The ousted FBI director will appear before the Senate intelligence committee for a hearing sure to be replete with political drama and intrigue.
Most major US television networks plan to carry the event live.
Comey’s testimony will be the first public remarks since he was summarily fired by Trump early last month, and represent a moment of great peril for this already embattled president.
Comey’s sacking came as the Federal Bureau of Investigation probes possible collusion between the president’s election campaign team and Russia – which US intelligence believes hoped to tilt the election in the Republican’s favour.
He will face a barrage of questions from Republican and Democratic politicians about the circumstances of his firing, as well as allegations that Trump tried to get Comey to shelve the investigation of his aides.
Comey is said to have written detailed notes about three conversations he had with Trump while still FBI director.

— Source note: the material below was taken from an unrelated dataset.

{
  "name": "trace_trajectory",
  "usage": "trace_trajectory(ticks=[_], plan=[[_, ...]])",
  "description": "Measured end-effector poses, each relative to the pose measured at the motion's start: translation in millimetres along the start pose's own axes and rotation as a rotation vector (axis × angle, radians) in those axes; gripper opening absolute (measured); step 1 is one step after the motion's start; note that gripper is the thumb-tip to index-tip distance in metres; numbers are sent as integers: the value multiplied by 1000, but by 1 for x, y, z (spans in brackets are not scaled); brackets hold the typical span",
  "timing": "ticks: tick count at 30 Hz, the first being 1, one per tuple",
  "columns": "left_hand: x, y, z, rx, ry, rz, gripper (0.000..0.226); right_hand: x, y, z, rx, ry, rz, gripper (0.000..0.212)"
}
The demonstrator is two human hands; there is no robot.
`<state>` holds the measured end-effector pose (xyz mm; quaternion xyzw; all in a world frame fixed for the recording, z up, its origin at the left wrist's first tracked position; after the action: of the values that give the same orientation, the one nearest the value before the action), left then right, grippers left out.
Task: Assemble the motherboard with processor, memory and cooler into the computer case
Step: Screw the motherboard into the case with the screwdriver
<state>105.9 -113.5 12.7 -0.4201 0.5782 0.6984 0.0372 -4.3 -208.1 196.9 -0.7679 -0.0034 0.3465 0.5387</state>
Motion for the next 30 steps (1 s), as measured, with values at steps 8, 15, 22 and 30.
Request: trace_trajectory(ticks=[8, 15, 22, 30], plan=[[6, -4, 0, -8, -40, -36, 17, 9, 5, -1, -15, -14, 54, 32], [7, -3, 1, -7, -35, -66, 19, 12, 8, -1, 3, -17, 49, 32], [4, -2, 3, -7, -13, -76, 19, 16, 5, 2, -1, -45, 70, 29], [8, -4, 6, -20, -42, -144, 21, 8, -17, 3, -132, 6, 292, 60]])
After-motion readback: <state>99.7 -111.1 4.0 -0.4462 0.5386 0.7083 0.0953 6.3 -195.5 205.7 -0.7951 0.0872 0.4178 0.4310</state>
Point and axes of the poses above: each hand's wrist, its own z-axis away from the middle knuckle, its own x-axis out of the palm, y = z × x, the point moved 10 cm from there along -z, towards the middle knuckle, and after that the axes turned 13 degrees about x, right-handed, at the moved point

The memorandums reportedly document the president’s efforts to get the FBI to ease the investigation’s focus on former national security adviser Michael Flynn.

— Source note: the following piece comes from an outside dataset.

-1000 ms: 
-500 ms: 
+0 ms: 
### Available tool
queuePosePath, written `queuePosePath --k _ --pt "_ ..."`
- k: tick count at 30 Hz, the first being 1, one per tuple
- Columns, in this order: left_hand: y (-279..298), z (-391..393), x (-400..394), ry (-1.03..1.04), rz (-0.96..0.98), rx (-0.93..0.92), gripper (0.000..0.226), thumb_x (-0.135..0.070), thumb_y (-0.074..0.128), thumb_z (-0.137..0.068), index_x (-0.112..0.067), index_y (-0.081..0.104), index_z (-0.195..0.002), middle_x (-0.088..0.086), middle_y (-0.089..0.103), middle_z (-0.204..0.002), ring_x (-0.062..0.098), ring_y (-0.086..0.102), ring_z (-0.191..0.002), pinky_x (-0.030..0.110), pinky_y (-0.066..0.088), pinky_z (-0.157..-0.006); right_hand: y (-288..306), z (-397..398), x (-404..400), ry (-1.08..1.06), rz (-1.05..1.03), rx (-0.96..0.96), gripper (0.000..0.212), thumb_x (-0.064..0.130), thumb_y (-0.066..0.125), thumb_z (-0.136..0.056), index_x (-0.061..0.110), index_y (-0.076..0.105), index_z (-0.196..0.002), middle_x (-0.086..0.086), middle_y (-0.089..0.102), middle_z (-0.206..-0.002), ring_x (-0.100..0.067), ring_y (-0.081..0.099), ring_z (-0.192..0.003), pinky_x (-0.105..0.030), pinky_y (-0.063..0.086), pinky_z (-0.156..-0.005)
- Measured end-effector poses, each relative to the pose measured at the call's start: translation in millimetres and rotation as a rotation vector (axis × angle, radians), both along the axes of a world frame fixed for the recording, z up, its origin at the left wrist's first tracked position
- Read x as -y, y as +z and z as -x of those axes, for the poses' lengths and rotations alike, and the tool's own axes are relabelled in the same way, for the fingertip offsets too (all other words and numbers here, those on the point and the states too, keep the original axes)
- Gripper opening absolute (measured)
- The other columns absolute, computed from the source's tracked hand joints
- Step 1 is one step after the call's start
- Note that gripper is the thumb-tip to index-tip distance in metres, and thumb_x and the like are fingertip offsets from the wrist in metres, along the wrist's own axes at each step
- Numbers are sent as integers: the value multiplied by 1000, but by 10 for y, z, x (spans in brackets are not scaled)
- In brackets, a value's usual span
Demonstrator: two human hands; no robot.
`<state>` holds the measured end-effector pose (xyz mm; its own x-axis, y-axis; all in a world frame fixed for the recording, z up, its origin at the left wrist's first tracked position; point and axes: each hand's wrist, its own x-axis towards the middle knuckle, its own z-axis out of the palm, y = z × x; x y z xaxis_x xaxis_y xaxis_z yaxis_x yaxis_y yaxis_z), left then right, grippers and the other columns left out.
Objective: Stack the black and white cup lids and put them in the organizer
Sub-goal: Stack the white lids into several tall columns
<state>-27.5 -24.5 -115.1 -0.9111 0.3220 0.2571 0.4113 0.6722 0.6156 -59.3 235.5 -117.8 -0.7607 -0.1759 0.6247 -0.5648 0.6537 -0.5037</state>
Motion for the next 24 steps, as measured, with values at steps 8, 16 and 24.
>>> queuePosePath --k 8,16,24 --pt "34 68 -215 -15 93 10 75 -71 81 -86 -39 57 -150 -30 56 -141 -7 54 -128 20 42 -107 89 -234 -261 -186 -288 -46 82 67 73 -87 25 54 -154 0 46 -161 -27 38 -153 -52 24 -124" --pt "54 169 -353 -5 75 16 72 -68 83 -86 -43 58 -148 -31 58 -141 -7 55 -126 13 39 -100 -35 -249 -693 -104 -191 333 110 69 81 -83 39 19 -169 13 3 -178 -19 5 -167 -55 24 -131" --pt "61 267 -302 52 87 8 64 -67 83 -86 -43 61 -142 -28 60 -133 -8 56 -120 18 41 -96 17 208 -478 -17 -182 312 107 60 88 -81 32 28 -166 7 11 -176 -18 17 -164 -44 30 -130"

Any confirmation that Trump tried to press Comey would open the president to damaging allegations that he attempted to obstruct an ongoing FBI investigation.
Comey’s hotly awaited appearance on Capitol Hill comes as probes by the Department of Justice and several congressional committees heat up.

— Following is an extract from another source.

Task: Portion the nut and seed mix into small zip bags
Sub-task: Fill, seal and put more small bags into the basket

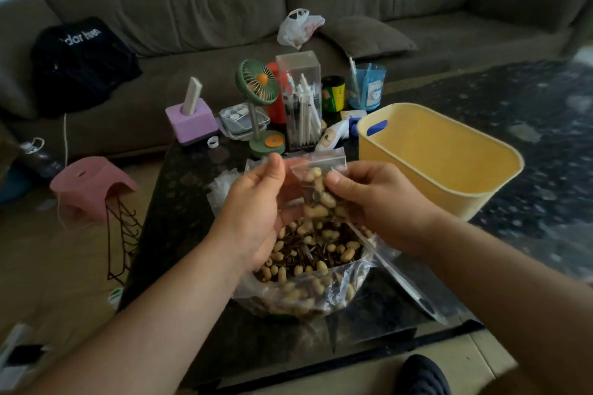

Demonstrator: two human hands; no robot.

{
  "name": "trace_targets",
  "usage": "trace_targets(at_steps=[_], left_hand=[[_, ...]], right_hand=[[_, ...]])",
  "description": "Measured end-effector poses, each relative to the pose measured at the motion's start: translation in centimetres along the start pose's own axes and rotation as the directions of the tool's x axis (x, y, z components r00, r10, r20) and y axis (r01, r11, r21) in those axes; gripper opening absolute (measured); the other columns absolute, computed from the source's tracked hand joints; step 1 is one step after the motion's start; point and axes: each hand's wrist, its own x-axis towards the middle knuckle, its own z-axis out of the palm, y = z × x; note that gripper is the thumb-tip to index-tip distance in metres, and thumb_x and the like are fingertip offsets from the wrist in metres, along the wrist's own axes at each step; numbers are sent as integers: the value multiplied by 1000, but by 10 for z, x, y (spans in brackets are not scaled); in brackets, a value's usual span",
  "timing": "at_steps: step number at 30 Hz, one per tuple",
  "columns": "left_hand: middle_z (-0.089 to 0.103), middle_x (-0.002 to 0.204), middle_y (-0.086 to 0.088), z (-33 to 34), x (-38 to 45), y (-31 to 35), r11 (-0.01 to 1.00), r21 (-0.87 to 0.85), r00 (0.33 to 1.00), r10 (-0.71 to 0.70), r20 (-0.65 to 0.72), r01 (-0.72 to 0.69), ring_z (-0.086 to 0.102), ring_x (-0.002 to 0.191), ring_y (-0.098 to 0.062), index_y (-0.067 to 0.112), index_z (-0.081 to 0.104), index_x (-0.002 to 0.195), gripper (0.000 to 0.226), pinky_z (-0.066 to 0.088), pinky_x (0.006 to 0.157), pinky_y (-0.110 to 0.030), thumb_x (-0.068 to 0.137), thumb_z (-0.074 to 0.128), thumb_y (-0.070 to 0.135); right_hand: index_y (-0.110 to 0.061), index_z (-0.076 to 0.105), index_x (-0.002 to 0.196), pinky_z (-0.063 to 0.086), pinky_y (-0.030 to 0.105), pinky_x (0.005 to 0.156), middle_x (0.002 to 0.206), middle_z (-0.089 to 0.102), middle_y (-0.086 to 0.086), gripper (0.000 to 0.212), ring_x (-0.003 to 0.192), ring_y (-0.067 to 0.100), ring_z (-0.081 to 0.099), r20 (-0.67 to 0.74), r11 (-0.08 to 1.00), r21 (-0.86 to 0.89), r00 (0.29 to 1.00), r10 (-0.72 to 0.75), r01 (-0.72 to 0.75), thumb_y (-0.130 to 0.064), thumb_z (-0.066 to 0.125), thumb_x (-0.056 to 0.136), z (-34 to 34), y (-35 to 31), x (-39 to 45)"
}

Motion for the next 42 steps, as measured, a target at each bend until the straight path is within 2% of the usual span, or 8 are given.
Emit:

Trump’s decision to fire Comey led the Department of Justice to appoint special counsel -- former FBI director Robert Mueller -- to look into allegations of collusion.
A top secret National Security Agency document, meanwhile, shows that hackers from Russian military intelligence repeatedly tried to break into US voting systems before last year’s presidential election, The Intercept reported on Monday.
The online news outlet said the NSA report depicted a hacking operation tied closely to Moscow’s GRU intelligence directorate that targeted private US companies providing voter registration services and equipment to local governments around the country.
The alleged leak of the National Security Agency document by one of the tens of thousands of private contractors to US spy agencies, barely one month after the report was written, became the newest embarrassment for the US intelligence community.